Structure of MERS-CoV spike receptor-binding domain complexed with human receptor DPP4

Abstract

The spike glycoprotein (S) of recently identified Middle East respiratory syndrome coronavirus (MERS-CoV) targets the cellular receptor, dipeptidyl peptidase 4 (DPP4). Sequence comparison and modeling analysis have revealed a putative receptor-binding domain (RBD) on the viral spike, which mediates this interaction. We report the 3.0 Å-resolution crystal structure of MERS-CoV RBD bound to the extracellular domain of human DPP4. Our results show that MERS-CoV RBD consists of a core and a receptor-binding subdomain. The receptor-binding subdomain interacts with DPP4 β-propeller but not its intrinsic hydrolase domain. MERS-CoV RBD and related SARS-CoV RBD share a high degree of structural similarity in their core subdomains, but are notably divergent in the receptor-binding subdomain. Mutagenesis studies have identified several key residues in the receptor-binding subdomain that are critical for viral binding to DPP4 and entry into the target cell. The atomic details at the interface between MERS-CoV RBD and DPP4 provide structural understanding of the virus and receptor interaction, which can guide development of therapeutics and vaccines against MERS-CoV infection.

Figure 1

Overall structure of the complex. DPP4 extracellular domain consists of N-terminal eight-bladed β-propeller domain (green) and C-terminal α/β-hydrolase domain (orange). MERS-CoV RBD contains a core (cyan) and a receptor-binding subdomain (purple). The disulfide bonds are drawn as yellow sticks and the N-linked glycans are drawn as pink sticks.

Figure 2

Structural comparison between MERS-CoV RBD and SARS-CoV RBD. Domain structures of MERS-CoV S1 (A) and of SARS-CoV S1 (B). (C) Structure of MERS-CoV RBD. The receptor-binding subdomain is colored in purple and the core subdomain is colored in cyan. (D) Structure of SARS-CoV RBD (PDB code 2AJF).

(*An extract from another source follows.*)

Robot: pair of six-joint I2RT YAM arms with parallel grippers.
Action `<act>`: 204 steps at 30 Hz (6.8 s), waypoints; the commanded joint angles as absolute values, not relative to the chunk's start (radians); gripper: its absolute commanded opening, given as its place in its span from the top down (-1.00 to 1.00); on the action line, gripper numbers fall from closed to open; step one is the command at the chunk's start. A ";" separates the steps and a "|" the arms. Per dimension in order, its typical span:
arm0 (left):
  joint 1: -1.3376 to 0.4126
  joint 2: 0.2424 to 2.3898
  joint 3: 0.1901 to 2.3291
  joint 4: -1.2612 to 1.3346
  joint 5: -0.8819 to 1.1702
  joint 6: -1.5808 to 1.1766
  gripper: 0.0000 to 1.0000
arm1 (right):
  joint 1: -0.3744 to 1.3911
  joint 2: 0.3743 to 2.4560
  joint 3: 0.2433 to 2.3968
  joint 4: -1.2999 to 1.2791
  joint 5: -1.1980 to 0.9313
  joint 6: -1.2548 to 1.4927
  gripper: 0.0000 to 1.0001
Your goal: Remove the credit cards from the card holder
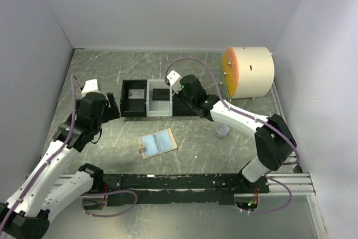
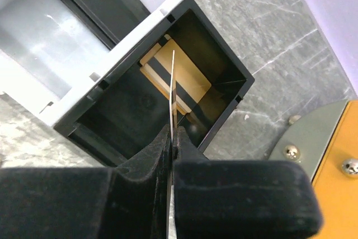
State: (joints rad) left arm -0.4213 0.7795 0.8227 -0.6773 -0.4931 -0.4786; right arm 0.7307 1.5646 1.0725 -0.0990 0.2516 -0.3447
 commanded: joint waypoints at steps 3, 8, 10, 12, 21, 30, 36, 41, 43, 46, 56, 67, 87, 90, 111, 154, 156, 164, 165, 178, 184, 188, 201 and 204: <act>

The receptor-binding subdomain is colored in purple and the core subdomain is colored in wheat. (E) Schematic illustration of MERS-CoV RBD topology. β strands are drawn as arrows and α helices are drawn as cylinders. The disulfide bonds are drawn as yellow sticks. (F) Schematic illustration of SARS-CoV RBD topology. β strands are drawn as arrows and α helices are drawn as cylinders. The disulfide bonds are drawn as yellow sticks.

Figure 3

Binding interface. (A) DPP4 contacts the MERS-CoV RBD with its blades 4 and 5 in the N-terminal eight-bladed β-propeller domain. Patch 1 is centered around the C-terminal end of the long linker connecting β6 and β7 strands in MERS-CoV RBD. Patch 2 has a gently concaved outer surface in MERS-CoV RBD that contacts a linker containing a short α helix between blades 4 and 5 of DPP4. Amino acid interactions in patch 1 (B), and in patch 2 (C).

Figure 4

Effect of residue substitution on MERS-CoV RBD binding to DPP4 (A) and entry efficiency of pseudotyped viruses (B). (A) SDS-PAGE analysis of co-purified complexes of wild-type or mutant forms of His-tagged RBD and untagged DPP4. The actual residue changes in the RBD are indicated above each lane. The DPP4 untagged serves as a negative control to exclude nonspecific binding of untagged DPP4 with Ni-NTA resin. (B) Entry efficiency of pseudotyped viruses bearing the wild-type and mutant forms of viral spike glycoprotein. The percentage of entry efficiency was calculated on the basis of luciferase activity of mutant viruses versus that of the wild-type virus. Soluble RBD (∼150 μg/ml) and DPP4 (∼150 μg/ml) were also tested for their inhibitory activity against wild-type virus. One irrelevant soluble protein with the same concentration was used as a negative control. Error bars represent SD of two replicate experiments.